In 2006, WorldCom was purchased by Verizon Communications and now operates under the Verizon Business name.

==Spam==

After it had been sold and resold during the onset of the dot-com bubble, UUNET acquired the nickname SpewSpewNET. This nickname was given because UUNET had become a home for many distributors of spam, including distributors of both Newsgroup spam and E-mail spam. UUNET also became known for providing bulletproof hosting to many web pages whose chief form of advertisement was spam. Because UUNET started with a loan from Usenix and controlled the e-mail addresses for moderated Usenet groups, it was hard to block email traffic to or from UUNET. In 1997, UUNET had lost so much credit that on 1 August, after finding alternate routes for moderated newsgroups, a Usenet death penalty (UDP) was issued against UUNET. A week later, the UDP was lifted.
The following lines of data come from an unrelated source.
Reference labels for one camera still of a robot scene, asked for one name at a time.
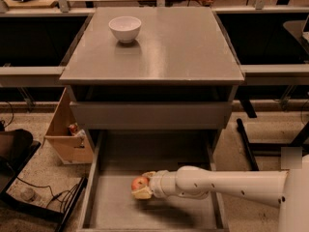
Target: white bowl
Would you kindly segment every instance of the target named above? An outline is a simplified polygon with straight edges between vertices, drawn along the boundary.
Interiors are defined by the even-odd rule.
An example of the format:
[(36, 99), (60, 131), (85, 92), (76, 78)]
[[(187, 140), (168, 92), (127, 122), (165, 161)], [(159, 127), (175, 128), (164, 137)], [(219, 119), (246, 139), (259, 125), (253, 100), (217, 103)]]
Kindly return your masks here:
[(109, 21), (109, 28), (121, 43), (131, 43), (138, 36), (142, 22), (132, 16), (116, 17)]

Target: gray table
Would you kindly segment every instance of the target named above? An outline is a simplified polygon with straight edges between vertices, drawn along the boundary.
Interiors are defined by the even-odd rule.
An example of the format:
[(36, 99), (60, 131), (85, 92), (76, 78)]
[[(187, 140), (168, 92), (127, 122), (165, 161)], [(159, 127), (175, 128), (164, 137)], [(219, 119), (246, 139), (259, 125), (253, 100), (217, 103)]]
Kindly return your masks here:
[[(108, 28), (122, 15), (142, 21), (130, 45)], [(146, 169), (189, 162), (215, 170), (212, 150), (243, 76), (210, 8), (99, 8), (60, 81), (79, 126), (100, 134), (90, 140), (97, 146), (80, 231), (227, 228), (220, 194), (142, 205), (129, 191)]]

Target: drawer front
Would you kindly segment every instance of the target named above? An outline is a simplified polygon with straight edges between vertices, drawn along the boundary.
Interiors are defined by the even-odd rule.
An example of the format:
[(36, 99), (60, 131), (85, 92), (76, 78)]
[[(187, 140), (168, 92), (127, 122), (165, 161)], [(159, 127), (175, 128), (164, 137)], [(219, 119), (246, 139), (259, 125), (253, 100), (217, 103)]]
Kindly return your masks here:
[(87, 129), (224, 129), (232, 103), (71, 102), (77, 123)]

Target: floor
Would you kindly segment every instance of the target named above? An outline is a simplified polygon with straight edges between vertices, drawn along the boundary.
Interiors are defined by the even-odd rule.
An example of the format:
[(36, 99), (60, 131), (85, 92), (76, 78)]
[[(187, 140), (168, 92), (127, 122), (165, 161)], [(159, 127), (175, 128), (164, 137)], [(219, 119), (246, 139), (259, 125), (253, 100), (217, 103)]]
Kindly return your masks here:
[[(238, 103), (226, 130), (221, 133), (216, 150), (215, 162), (220, 171), (246, 171), (250, 165), (245, 156), (242, 142), (237, 131), (237, 118), (241, 118), (251, 142), (289, 142), (309, 120), (306, 112), (306, 101), (292, 102), (288, 111), (281, 111), (277, 102), (253, 102), (258, 118), (250, 119), (241, 110)], [(56, 104), (38, 105), (32, 112), (23, 108), (14, 109), (14, 119), (6, 130), (25, 129), (30, 131), (36, 140), (42, 143), (41, 148), (33, 156), (19, 175), (19, 178), (37, 186), (51, 185), (54, 193), (71, 189), (79, 178), (88, 176), (89, 164), (64, 165), (47, 141), (44, 134), (51, 122)], [(7, 105), (0, 106), (0, 119), (9, 123), (12, 119), (11, 109)], [(263, 171), (280, 169), (280, 158), (258, 157), (259, 167)], [(16, 181), (9, 190), (16, 199), (20, 199), (20, 189), (25, 184)], [(45, 204), (50, 200), (47, 188), (35, 188)], [(223, 195), (225, 211), (231, 232), (274, 232), (277, 231), (278, 210), (252, 201), (246, 201), (229, 195)], [(83, 195), (78, 201), (66, 232), (75, 231), (78, 227), (79, 213)], [(53, 202), (49, 208), (59, 209), (59, 202)], [(41, 219), (17, 214), (0, 206), (0, 230), (3, 232), (53, 231), (55, 225)]]

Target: wooden box
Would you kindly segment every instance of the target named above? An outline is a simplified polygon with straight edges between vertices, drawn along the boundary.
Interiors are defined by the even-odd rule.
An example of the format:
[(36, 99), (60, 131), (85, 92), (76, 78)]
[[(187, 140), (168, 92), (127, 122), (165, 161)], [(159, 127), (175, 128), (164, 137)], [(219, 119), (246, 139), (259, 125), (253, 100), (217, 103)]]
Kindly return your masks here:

In 1998 UUNET threatened legal action for hosting a GIF image with "SPAMUNET" on it.

==Timeline==
- 1987 – UUNET Communications Services is founded and passes its first traffic via the CompuServe Network on 12 May using UUCP (Unix to Unix Copy Protocol).
- 1989 – UUNET becomes a for-profit corporation.
- 1990 – UUNET launches AlterNet.
- 1991 – UUNET participates in the founding of the Commercial Internet Exchange Association.
- 1992 - UUNET with MFS co-creates MAE-East, for a time the world's busiest Internet exchange and "center of the internet".
- 1994 – Microsoft paid $16.4 million for a 15 percent share of the company.
- 1995 – In May, UUNET is listed on the NASDAQ stock market in an initial public offering that would become part of the beginning of the dot-com boom.
- 1995 – UUNET Technologies Inc places a takeover bid against Unipalm Pipex.
- 1996 – UUNET Technologies agreed to a merger with MFS Communications Company.
- 1996 – Metropolitan Fiber Systems (MFS) acquires UUNET for $2 Billion on 12 August 1996. This marked the day UUNET stopped existing as an independent company.
- 1996 – WorldCom acquires MFS on New Year's Eve – 31 Dec. at 11:58 p.m EST for $12.4 billion.
- 1997 – Usenet death penalty (UDP) issued against UUNET, and lifted a week later.
- 1997 – On 10 November, WorldCom and MCI announced their US$37 billion merger including combining internetMCI & UUNET Internet operations.
- 1998 – The combined MCI WorldCom opens for business on 15 September after being given the go-ahead from the DOJ, subsequent to divesting internet MCI.
- 1998 – WorldCom acquires CompuServe Network Services from H&R Block and ANS Communications from AOL. Both become part of UUNET in 1999.
- 1999 – On 5 October, MCI Worldcom announces its intentions to buy Sprint for $129 billion.
- 2000 – The European Commission and DOJ denied the MCI WorldCom / Sprint merger on Antitrust Grounds.
- 2001 – The UUNET brand is folded into WorldCom's product line and disappears.
- 2002 – WorldCom files for Chapter 11 bankruptcy protection as a result of a massive $11 billion accounting scandal.
- 2003 – The UUNET brand re-emerges as WorldCom's wholesale-only brand.
- 2004 – WorldCom emerges from Chapter 11 bankruptcy and renames itself to MCI, still using the UUNET brand for wholesale business.
- 2005 – MCI again drops the UUNET brand for wholesale business. The name is no longer in use.
- 2006 – Verizon acquires MCI, including its UUNET subsidiary, now known as Verizon Business. AS701 remains the backbone of Verizon Business although its origin dates back to 1990 when it was under the UUNET flag.